Have a helper for the first few times. And cookies are okay during this process! The more positive and the less stressful the braiding session is, the easier it will be the next time.
Yarn versus rubber bands? To share some personal experience, I thought rubber bands would be best for an overly sensitive mare’s first time being braided. It did not work out too well because I am no good with rubber bands. I spent more time messing around with the bands and the mare started getting antsy towards the end of the braiding session. Use materials you are comfortable with and know how to use. And, if you are new to braiding, then practice on a horse that is used to the process.
Start braiding where the horse is more comfortable with you working on her neck. If she is more comfortable at the top of her neck, start there. If it is near the withers, start there. If you have to start in the middle of the neck, just mark out your sections with your comb and start in the middle.
If yarn is your material of choice know that the yarn hanging on the horse’s neck adds a ‘tickle’ factor when it hangs on the neck.
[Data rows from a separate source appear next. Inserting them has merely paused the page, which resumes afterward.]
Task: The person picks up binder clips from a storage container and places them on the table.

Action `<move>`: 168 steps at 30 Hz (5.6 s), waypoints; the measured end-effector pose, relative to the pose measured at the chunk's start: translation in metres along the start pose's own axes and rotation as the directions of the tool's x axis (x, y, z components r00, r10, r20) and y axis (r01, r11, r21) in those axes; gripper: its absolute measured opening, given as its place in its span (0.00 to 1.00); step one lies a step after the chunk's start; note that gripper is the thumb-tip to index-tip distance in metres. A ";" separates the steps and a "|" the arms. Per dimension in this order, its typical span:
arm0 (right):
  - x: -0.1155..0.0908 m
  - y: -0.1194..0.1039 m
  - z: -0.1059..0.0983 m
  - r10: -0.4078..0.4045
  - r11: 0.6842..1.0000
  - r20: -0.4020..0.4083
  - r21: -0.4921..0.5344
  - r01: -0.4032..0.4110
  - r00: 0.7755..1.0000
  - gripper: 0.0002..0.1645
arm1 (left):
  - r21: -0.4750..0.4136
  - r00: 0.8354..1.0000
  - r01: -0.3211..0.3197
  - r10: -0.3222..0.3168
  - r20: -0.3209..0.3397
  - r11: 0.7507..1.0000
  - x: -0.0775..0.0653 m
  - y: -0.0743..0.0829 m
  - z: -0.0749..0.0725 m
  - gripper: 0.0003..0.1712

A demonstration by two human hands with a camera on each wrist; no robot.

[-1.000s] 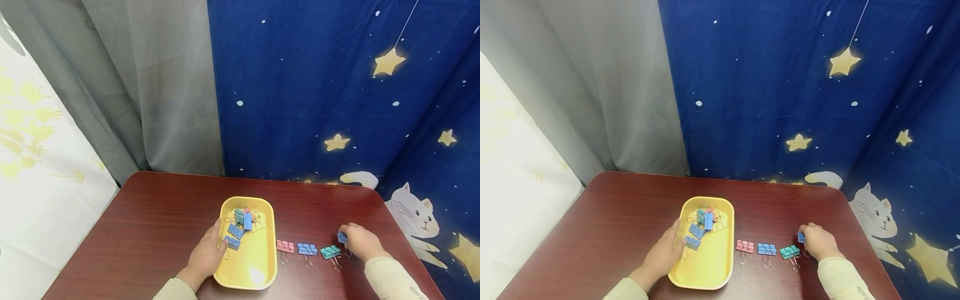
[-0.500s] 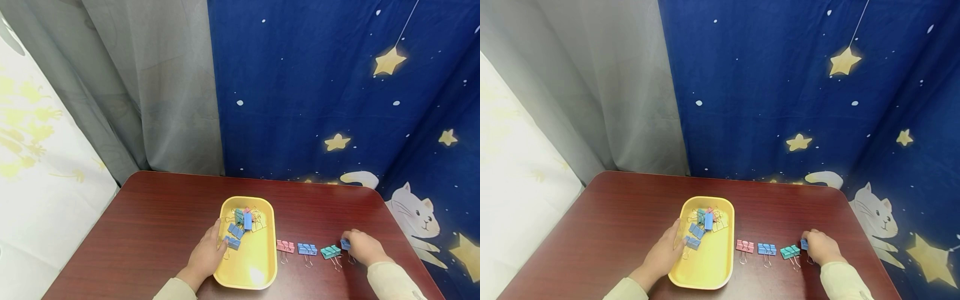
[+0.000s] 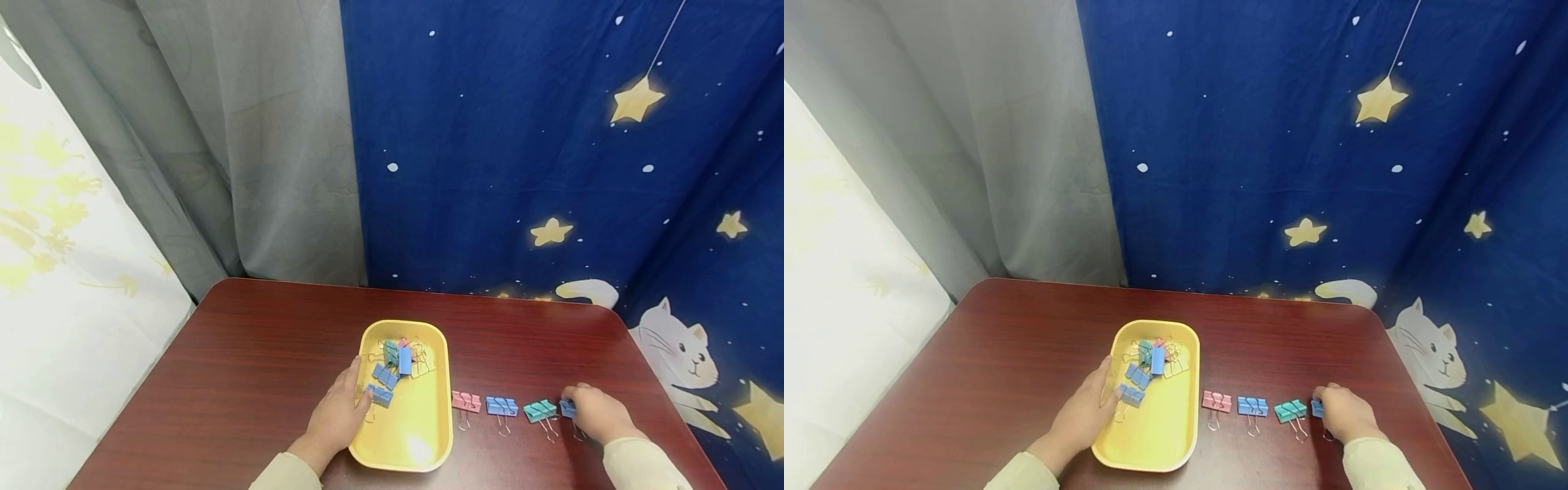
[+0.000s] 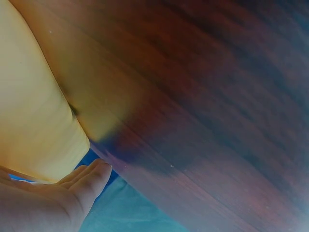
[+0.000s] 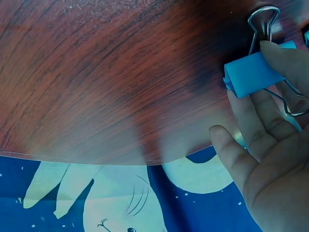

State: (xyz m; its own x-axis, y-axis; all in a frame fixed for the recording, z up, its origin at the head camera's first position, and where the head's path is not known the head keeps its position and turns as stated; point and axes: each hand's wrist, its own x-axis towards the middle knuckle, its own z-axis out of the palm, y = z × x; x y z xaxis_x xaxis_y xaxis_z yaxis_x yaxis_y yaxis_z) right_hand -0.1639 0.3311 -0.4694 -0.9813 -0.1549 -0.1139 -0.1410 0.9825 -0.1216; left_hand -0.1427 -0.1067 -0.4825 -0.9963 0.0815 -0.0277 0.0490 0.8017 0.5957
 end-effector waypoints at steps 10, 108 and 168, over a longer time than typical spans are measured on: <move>-0.002 0.001 0.002 0.015 1.000 0.007 -0.006 -0.015 1.000 0.19 | -0.008 1.000 0.001 -0.001 0.006 1.000 -0.001 0.003 -0.003 0.39; 0.031 -0.171 -0.035 -0.336 0.929 -0.362 0.022 0.369 0.869 0.45 | -0.009 1.000 0.002 -0.002 -0.002 1.000 0.000 -0.002 0.003 0.38; 0.043 -0.270 -0.023 -0.535 0.845 0.018 0.004 0.535 0.845 0.38 | 0.017 1.000 -0.015 0.016 -0.009 1.000 0.000 -0.003 0.003 0.38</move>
State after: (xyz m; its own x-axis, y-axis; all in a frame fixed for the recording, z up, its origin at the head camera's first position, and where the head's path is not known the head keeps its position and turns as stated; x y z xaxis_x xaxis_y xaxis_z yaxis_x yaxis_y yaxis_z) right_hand -0.1707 0.0613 -0.4192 -0.7513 -0.6582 -0.0486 -0.6435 0.7469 -0.1673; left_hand -0.1424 -0.1073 -0.4860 -0.9960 0.0885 -0.0111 0.0656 0.8103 0.5823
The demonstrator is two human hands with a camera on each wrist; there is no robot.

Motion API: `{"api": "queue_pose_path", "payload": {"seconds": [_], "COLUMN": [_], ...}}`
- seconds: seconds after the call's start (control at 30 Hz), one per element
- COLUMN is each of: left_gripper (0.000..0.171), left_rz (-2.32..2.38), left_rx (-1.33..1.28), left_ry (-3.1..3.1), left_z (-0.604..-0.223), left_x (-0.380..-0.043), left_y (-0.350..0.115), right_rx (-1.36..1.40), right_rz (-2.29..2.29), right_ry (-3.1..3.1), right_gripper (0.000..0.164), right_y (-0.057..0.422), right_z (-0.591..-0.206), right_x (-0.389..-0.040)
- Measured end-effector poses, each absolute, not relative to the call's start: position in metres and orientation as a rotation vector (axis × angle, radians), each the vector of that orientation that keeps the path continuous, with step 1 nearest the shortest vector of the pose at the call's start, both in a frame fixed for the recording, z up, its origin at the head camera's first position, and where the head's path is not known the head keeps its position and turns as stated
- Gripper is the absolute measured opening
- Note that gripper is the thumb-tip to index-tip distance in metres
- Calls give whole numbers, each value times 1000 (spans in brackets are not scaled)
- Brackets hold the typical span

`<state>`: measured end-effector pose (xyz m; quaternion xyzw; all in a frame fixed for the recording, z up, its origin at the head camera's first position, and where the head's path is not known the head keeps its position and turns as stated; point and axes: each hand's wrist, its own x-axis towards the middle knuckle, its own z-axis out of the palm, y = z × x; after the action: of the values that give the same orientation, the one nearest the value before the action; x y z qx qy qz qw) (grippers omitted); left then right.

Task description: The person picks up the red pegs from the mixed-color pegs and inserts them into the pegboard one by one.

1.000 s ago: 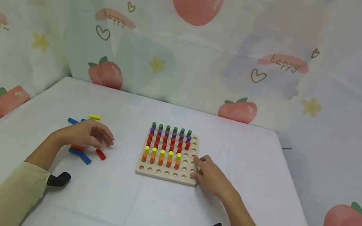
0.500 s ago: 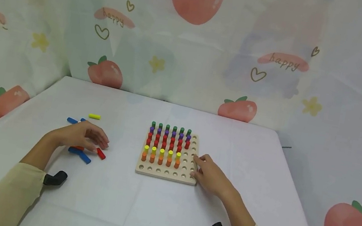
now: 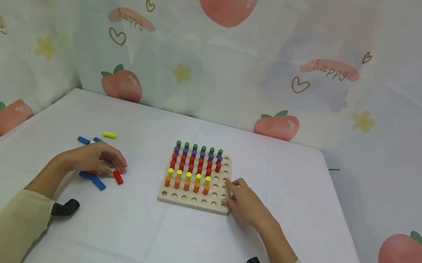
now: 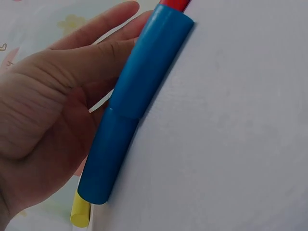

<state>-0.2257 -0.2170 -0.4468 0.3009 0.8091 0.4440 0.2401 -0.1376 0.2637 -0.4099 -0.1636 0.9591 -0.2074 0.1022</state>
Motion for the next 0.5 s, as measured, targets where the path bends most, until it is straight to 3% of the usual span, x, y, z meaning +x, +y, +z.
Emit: {"api": "queue_pose_path", "payload": {"seconds": [0.5], "left_gripper": [27], "left_rz": [1474], "left_rx": [878], "left_ry": [2167], "left_z": [-439], "left_x": [-228], "left_y": [-218], "right_rx": [-464], "right_rz": [-621], "right_ry": [2818], "right_gripper": [62], "right_y": [263], "right_z": [-410], "right_x": [-139]}}
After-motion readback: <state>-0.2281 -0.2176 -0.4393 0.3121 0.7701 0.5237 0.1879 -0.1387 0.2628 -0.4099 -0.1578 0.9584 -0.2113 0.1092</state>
To alleviate this, braid down a few braids, then tie up and cut off the excess, then continue. Often you can braid down three or four braids on an extremely sensitive horse before needing to tie up and cut off the excess yarn.
Work in breaks during the braiding sessions. They are good for the horse and they are good for you. You need to stay calm and empathetic.
And be okay if you cannot braid the entire mane. For example, you may not be able to get the top 2 or 3 braids in (nearest the ears) or bottom (nearest the withers). But if you are patient and stay the calm and quiet course, over time (and maybe it is another time) you will be able to braid the horse’s entire mane.
These methods and processes have worked well for hot Thoroughbreds, hot chestnut mares, horses that were previously sedated for mane pulling, somewhat feral horses, drama queens, and many types in between. By staying patient, consistent and not getting overzealous just about any horse can learn that having her mane combed, pulled, and braided is all okay.
These tips can help you and your horse be more comfortable and have more enjoyable grooming and show preparation sessions.